Prime editing in K-562 cells and healthy donors’ T cells to induce the IL2RG c.458T>C mutation. Gel visualization of (a) linearized plasmids and (b) in vitro synthesized mRNAs. Inducing the IL2RG c.458T>C mutation in K–562 cells (n = 2) and healthy donors’ T cells (n = 3) was carried out using prime editing with PE2 and PE2-GFP mRNA and pegRNA1. The DsRed and GFP expressions, as transfection controls, were evaluated 24 h after electroporation. (c) Up to 88% of the K–562 cells and 91% of the T cells expressed DsRed; 41–62% of the K–562 cells and 47–76% of the T cells expressed GFP. The gDNA was acquired for a genomic analysis of editing efficiency two days post-electroporation. In K–562 cells, (d) PE2 mRNA-pegRNA and PE2-GFP mRNA-pegRNA-transfected cells showed the induced mutant base c.458C (the blue, red, green, and black peaks stand in place of bases C, T, A, and G respectively); (e) an RFLP analysis showed that a band with the expected size (222 bp) after the digestion of a PCR product (409 bp) by the DpnII enzyme for the mutant sequence in the PE-pegRNA-transfected samples. (f) The frequency of induced mutation was evaluated using ICE and ddPCR analysis: 26.5 ± 2.5% (PE2 mRNA-pegRNA) and 29.0 ± 1.0% (PE2-GFP mRNA-pegRNA) via ICE analysis; 28.0 ± 3.0% (PE2 mRNA-pegRNA) and 27.5 ± 1.5% (PE2-GFP mRNA-pegRNA) via ddPCR analysis. In the T cells of healthy donors, (g) PE2 mRNA-pegRNA and PE2-GFP mRNA-pegRNA transfection samples showed the induced mutant base c.458C; (h) an RFLP analysis revealed mutant generation in the edited samples with PE-pegRNA. (i) The frequency of induced mutation was 16.7 ± 8.4% (PE2 mRNA-pegRNA) and 21.0 ± 4.0% (PE2-GFP mRNA-pegRNA) via ICE analysis and 13.1 ± 3.0% (PE2 mRNA-pegRNA) and 18.0 ± 5.3% (PE2-GFP mRNA-pegRNA) via ddPCR analysis.
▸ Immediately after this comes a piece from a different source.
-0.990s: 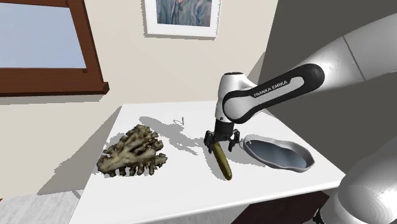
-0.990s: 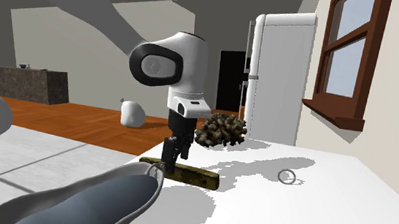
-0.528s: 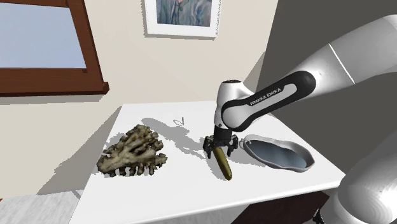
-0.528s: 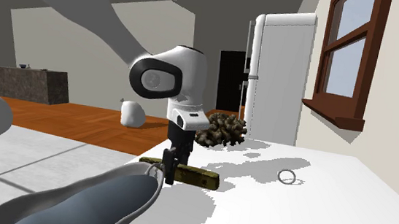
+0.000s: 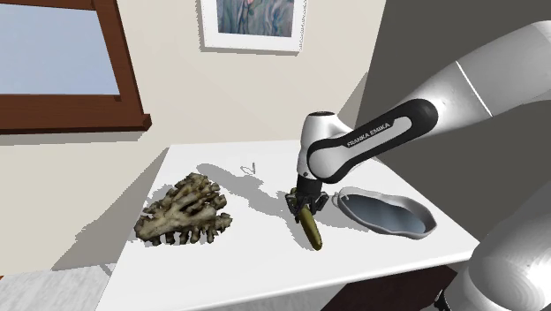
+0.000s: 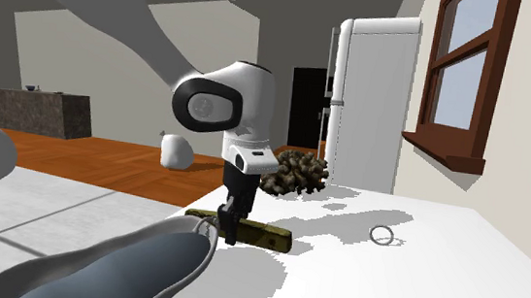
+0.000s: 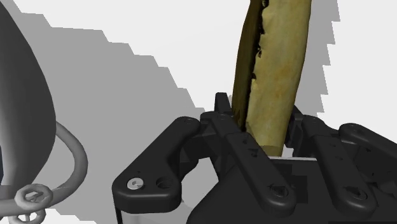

Mean ± SEM of biologically independent experiments are provided.

Figure 6

Prime editing in mosaic T cells to correct IL2RG c.458T>C mutation. PE (PE2/PE2-GFP mRNA)–pegRNA2 (carrying wild-type base c.458T of IL2RG) was transfected to edit the IL2RG c.458T>C mutation in the mosaic T cells of the patients (n = 2, P1 and P2). (a) Up to 92% and 19% of cells expressed DsRed and GFP, respectively. Sanger sequencing did not exhibit significate differences between the NTC (non-transfected control) and edited samples (transfected with PE2/PE2-GFP mRNA-pegRNA) in either (b) P1 and (c) P2 (the blue, red, green, and black peaks stand in place of bases C, T, A, and G respectively). Mean ± SEM of biologically independent experiments is shown.